● ACTIVITY
Pick out each line below containing "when".

● AVAILABLE DATA

[Start of section]

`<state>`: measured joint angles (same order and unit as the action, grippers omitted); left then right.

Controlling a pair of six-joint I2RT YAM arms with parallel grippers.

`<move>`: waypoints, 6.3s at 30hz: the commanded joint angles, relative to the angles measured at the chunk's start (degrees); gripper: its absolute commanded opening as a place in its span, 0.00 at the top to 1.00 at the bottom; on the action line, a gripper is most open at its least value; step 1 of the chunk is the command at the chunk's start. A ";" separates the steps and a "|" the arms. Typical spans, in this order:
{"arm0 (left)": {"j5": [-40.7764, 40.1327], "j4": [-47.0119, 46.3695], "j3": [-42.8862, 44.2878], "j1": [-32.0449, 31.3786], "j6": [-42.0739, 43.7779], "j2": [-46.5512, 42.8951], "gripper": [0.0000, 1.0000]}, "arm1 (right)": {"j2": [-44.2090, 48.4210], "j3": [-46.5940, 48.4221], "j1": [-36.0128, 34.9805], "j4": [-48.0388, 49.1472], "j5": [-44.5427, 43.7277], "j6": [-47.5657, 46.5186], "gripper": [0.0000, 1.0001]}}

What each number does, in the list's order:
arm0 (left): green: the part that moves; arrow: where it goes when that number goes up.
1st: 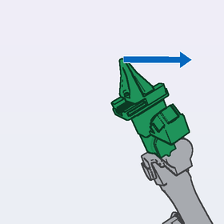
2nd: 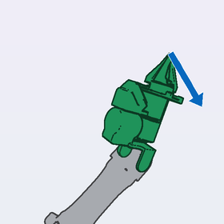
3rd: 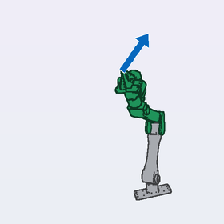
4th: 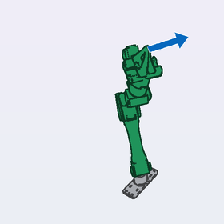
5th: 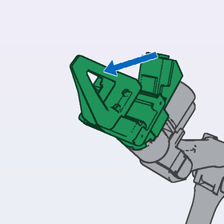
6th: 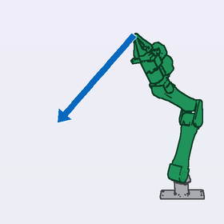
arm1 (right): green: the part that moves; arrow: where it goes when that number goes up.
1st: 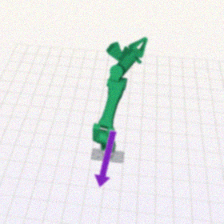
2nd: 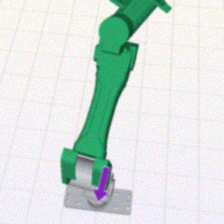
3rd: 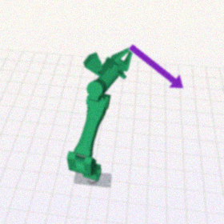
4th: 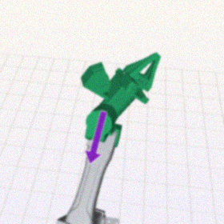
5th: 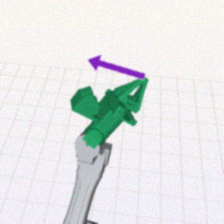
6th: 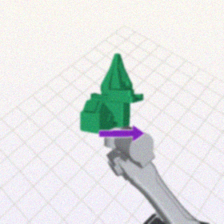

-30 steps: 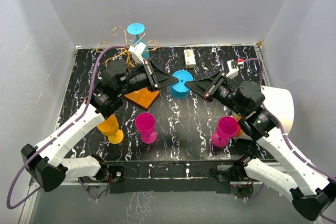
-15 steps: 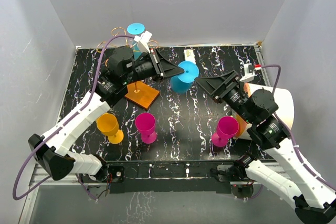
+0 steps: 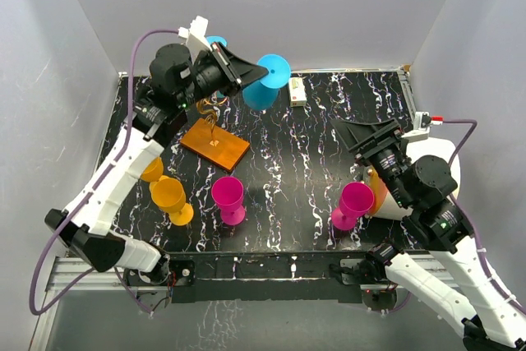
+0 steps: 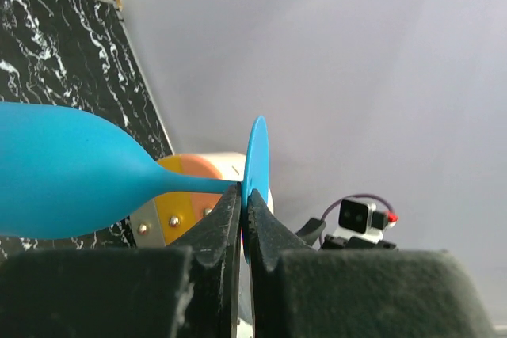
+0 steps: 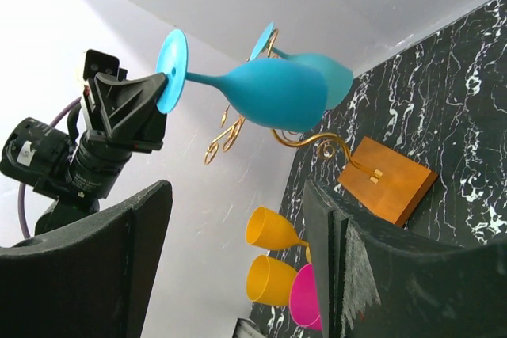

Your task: Place the wine glass upside down on the wine glass rack

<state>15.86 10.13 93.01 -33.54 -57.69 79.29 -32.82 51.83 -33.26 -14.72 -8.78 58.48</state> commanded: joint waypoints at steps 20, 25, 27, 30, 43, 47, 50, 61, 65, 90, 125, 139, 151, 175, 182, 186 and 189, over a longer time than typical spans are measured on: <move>18.83 -8.54 10.24 13.54 -11.18 15.92 1.00 | -1.28 3.80 0.17 -0.96 -3.82 -1.88 0.35; 18.43 -7.94 10.43 14.43 -11.56 16.22 1.00 | -1.14 4.59 0.15 -2.32 -4.34 -1.95 0.35; 18.42 -7.45 10.26 15.22 -12.11 16.30 1.00 | -1.11 4.72 0.14 -2.37 -4.41 -1.96 0.35; 18.82 -8.22 8.83 16.52 -13.95 15.95 1.00 | -1.25 4.69 0.15 -2.32 -4.25 -1.88 0.35; 18.53 -9.62 5.66 19.69 -15.39 15.11 1.00 | -1.99 4.72 0.12 -1.98 -3.75 -1.61 0.35; 17.72 -8.69 5.68 20.30 -14.64 15.29 1.00 | -1.86 4.77 0.12 -2.11 -3.86 -1.61 0.35; 17.00 -7.85 5.24 20.76 -13.81 15.16 1.00 | -1.66 4.69 0.15 -2.45 -4.01 -1.61 0.35; 15.21 -5.16 4.14 21.74 -10.98 13.94 1.00 | -1.55 4.55 0.12 -2.54 -3.98 -1.28 0.35; 14.80 -4.24 3.18 22.09 -10.29 12.91 1.00 | -1.56 4.50 0.12 -2.56 -3.80 -1.11 0.35; 21.20 -4.75 -3.33 24.09 -10.84 6.65 1.00 | -2.08 4.57 0.13 -2.77 -2.23 -0.82 0.36; 23.72 -2.35 3.53 19.21 -5.77 12.37 1.00 | -1.64 3.88 0.13 -3.71 -3.79 -0.90 0.36; 14.19 5.16 9.82 18.95 -1.61 15.37 1.00 | -0.93 4.09 0.13 -4.47 -4.50 -1.09 0.36; 7.86 8.58 9.76 19.14 1.65 13.49 1.00 | -0.77 4.14 0.19 -4.77 -4.60 -1.09 0.36; 1.86 17.25 10.44 19.13 11.75 10.20 0.73 | -0.50 3.47 0.19 -5.40 -4.50 -0.30 0.36; 4.62 17.53 9.76 19.17 15.65 7.33 0.56 | -0.50 3.03 0.13 -7.46 -4.85 -0.18 0.36; 5.20 17.29 7.97 19.29 18.39 4.05 0.52 | -0.81 2.65 0.16 -11.11 -5.34 -1.41 0.36; 5.49 16.64 6.05 19.26 21.44 0.78 0.51 | -2.07 3.75 0.12 -15.74 -5.89 -4.02 0.35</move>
<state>19.42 27.35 100.29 -14.39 -41.30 87.13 -34.00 54.00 -33.26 -25.71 -12.80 57.71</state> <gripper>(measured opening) 0.482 0.647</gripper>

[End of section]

● WRITTEN ANSWER
arm0 (left): green: the part that moves; arrow: where it goes when that number goes up.
arm1 (right): green: the part that moves; arrow: where it goes when that number goes up.

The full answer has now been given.